▸ **INPUT DATA**:
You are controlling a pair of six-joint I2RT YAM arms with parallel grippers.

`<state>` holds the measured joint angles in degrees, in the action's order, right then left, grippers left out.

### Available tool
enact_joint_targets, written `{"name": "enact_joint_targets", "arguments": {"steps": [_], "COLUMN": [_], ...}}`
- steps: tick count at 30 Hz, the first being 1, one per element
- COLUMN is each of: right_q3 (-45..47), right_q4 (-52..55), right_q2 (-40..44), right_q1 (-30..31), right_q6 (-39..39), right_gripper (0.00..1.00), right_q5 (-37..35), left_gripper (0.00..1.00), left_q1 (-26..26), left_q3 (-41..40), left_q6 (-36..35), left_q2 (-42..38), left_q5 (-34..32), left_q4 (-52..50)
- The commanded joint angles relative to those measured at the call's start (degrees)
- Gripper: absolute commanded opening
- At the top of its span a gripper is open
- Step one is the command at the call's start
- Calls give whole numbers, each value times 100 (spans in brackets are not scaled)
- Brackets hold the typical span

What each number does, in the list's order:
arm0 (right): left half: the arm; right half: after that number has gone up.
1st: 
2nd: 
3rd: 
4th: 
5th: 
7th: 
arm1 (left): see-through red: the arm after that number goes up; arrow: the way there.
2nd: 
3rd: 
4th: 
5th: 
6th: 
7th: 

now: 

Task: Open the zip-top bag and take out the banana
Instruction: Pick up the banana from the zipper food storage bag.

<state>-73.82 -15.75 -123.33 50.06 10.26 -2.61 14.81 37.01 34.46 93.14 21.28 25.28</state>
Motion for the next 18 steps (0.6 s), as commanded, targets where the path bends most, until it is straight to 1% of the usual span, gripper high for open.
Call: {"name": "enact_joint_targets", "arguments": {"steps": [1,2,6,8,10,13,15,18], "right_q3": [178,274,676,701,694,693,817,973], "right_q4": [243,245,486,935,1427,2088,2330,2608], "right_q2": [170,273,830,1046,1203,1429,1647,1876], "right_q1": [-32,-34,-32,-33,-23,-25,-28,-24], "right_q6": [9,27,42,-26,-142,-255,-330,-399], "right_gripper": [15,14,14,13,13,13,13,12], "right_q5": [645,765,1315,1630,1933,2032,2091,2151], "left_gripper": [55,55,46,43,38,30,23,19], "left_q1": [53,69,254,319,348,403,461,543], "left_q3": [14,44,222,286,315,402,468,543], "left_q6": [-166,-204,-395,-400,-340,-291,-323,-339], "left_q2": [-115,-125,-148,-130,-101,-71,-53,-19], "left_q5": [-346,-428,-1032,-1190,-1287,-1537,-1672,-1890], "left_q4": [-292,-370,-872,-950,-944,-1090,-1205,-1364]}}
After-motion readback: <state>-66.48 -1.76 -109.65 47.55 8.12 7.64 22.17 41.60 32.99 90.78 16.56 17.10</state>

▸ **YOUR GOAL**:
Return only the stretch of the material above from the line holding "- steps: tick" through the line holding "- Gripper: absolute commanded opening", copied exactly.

▸ **RESPONSE TO THE EXERCISE**:
- steps: tick count at 30 Hz, the first being 1, one per element
- COLUMN is each of: right_q3 (-45..47), right_q4 (-52..55), right_q2 (-40..44), right_q1 (-30..31), right_q6 (-39..39), right_gripper (0.00..1.00), right_q5 (-37..35), left_gripper (0.00..1.00), left_q1 (-26..26), left_q3 (-41..40), left_q6 (-36..35), left_q2 (-42..38), left_q5 (-34..32), left_q4 (-52..50)
- The commanded joint angles relative to those measured at the call's start (degrees)
- Gripper: absolute commanded opening

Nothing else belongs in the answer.